Go through the entries and copy every line that has the string "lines" in it.

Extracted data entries
=== Section Start ===

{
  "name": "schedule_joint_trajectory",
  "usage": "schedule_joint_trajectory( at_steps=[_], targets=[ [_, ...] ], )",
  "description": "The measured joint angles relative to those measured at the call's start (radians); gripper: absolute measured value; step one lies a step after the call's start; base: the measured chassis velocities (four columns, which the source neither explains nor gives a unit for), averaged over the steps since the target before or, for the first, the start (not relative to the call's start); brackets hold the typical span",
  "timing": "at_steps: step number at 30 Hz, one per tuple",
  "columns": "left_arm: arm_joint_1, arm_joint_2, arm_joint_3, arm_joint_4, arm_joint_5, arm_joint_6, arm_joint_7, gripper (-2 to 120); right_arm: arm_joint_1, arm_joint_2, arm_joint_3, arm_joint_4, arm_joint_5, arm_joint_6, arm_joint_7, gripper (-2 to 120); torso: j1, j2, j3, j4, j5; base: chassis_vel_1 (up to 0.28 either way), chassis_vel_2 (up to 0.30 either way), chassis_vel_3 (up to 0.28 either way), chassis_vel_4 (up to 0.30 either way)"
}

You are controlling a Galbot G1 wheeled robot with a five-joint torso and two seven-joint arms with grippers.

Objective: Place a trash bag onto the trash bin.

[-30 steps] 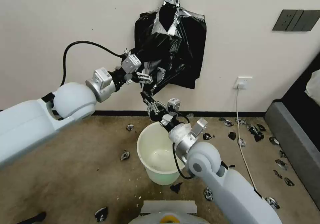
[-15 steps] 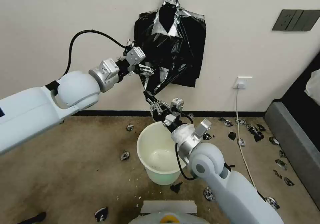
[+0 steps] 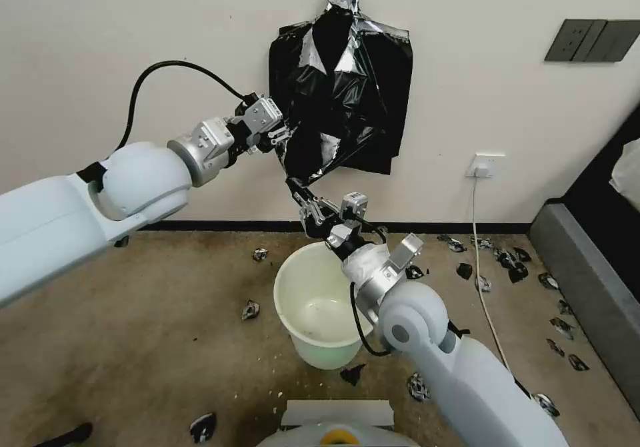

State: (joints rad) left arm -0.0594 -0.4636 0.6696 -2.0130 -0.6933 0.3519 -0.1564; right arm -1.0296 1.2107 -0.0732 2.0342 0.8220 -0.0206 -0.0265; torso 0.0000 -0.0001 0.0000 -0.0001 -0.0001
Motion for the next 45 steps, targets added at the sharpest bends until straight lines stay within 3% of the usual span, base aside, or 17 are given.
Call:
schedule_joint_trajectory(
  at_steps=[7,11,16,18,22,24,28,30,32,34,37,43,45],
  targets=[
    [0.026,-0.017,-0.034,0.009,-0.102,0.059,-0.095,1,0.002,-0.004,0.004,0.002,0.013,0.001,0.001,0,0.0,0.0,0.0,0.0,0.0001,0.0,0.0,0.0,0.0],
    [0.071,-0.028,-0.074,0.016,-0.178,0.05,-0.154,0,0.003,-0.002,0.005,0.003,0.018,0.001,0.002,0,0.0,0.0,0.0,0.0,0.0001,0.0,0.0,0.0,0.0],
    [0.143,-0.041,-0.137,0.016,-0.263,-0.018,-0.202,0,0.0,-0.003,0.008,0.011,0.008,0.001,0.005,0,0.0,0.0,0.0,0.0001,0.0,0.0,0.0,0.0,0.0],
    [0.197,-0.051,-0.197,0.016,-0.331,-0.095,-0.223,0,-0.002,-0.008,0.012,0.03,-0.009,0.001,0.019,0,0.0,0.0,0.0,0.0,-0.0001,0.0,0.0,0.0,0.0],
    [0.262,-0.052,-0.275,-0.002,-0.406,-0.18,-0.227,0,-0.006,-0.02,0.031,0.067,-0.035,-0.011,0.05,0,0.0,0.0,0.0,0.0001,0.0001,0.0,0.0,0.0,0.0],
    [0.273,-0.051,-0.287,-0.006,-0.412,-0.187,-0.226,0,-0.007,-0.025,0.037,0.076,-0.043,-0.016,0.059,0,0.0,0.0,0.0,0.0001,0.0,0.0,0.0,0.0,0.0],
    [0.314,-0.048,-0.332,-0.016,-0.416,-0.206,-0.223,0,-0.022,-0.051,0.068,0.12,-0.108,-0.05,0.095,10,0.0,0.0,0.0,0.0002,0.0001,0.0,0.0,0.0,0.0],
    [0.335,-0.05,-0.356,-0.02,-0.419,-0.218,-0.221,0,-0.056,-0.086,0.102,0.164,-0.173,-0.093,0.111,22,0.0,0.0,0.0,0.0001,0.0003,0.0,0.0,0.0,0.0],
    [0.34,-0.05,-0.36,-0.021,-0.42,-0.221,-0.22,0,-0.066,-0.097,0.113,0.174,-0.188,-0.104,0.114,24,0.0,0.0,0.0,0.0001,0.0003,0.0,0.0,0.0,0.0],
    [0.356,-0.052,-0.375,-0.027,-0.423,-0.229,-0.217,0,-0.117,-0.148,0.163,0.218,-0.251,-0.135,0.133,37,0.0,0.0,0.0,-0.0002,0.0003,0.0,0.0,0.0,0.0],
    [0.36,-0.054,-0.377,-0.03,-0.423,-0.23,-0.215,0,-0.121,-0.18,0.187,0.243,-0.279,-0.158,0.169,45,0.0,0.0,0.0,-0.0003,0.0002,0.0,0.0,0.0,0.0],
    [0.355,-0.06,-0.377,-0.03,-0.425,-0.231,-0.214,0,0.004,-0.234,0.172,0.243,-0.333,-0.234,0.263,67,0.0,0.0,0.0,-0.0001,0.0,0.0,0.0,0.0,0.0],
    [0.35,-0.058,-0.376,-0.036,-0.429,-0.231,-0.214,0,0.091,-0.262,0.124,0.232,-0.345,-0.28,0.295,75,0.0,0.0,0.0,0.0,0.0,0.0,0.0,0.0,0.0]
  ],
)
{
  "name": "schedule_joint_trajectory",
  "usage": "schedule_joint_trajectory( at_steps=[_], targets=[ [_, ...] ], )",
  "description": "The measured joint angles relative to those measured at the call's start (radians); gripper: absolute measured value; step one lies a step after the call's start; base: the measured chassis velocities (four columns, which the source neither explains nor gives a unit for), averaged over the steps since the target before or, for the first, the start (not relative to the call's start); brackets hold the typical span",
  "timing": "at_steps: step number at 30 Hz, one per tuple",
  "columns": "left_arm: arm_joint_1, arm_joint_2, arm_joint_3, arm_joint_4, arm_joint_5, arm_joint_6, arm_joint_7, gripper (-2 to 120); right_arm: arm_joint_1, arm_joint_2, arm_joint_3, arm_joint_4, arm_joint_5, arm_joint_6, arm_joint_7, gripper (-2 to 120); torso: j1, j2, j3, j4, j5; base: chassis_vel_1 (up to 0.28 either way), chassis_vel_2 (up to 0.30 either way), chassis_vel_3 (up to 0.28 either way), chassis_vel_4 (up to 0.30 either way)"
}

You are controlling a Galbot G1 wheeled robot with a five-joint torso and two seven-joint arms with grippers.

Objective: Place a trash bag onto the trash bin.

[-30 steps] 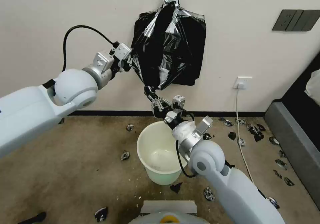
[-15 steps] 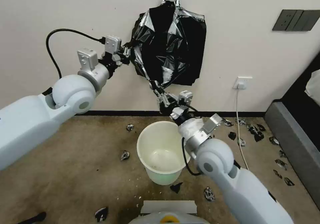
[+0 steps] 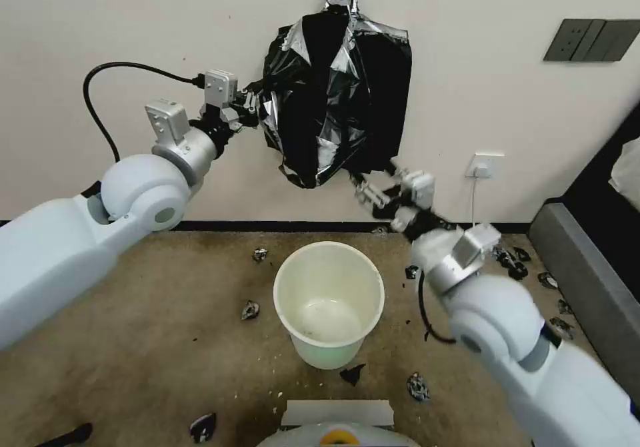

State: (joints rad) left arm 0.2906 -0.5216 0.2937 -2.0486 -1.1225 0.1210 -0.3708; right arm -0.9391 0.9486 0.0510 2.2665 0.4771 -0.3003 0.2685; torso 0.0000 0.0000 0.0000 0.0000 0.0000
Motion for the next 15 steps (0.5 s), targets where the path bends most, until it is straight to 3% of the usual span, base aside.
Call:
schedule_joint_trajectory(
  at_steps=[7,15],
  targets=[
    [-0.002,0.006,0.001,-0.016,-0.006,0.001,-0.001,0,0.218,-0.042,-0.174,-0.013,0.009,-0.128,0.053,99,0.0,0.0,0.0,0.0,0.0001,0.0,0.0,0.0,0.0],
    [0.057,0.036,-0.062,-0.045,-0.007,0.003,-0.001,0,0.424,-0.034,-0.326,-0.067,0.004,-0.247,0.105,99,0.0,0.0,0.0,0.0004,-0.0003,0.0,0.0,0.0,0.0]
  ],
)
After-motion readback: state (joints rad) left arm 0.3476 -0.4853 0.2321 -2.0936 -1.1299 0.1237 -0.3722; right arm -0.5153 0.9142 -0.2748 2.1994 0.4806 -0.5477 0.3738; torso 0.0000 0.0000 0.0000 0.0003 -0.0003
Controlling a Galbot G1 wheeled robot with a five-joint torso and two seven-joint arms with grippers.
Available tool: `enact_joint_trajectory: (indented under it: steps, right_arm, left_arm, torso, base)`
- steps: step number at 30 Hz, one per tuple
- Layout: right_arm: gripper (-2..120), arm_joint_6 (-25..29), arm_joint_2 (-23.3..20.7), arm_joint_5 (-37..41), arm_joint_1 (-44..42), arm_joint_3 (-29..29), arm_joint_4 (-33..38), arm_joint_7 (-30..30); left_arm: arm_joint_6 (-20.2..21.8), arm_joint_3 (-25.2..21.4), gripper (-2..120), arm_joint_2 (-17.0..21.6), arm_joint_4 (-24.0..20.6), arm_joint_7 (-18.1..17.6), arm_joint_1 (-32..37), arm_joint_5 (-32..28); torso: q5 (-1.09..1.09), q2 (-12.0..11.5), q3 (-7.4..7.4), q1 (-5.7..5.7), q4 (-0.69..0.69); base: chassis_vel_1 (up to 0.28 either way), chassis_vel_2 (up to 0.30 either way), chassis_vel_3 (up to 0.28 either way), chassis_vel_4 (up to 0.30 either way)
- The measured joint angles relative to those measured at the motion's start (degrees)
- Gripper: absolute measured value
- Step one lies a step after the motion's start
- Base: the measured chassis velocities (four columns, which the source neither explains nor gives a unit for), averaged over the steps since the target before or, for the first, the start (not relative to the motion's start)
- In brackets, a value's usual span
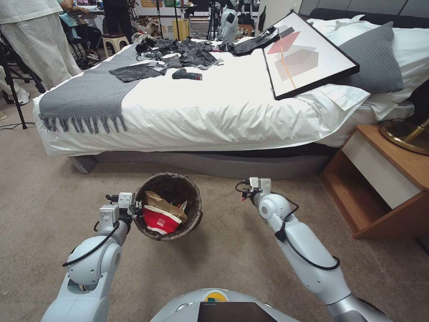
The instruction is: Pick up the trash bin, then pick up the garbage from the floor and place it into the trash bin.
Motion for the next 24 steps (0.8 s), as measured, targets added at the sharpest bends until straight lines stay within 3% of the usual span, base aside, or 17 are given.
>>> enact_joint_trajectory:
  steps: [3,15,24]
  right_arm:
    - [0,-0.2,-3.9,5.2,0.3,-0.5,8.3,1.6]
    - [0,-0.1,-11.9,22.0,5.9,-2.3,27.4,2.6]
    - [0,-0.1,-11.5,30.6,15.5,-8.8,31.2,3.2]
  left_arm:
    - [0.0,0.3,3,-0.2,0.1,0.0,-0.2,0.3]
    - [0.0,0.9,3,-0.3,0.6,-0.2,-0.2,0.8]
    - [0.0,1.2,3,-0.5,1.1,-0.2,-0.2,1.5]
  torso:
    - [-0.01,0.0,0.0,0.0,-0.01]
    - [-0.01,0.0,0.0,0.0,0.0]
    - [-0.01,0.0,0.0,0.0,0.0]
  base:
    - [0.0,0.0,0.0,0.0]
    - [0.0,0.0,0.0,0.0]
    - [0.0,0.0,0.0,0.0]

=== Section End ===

__Task output__.
Motion for the next 45 steps, targets added at the sharpest bends until straight lines stay within 3% of the usual span, base aside, or 17 are given.
Motion for the next 24 steps (0.8 s), as measured, targets added at the sharpest bends until straight lines stay within 3% of the usual span, base aside, or 17 are given.

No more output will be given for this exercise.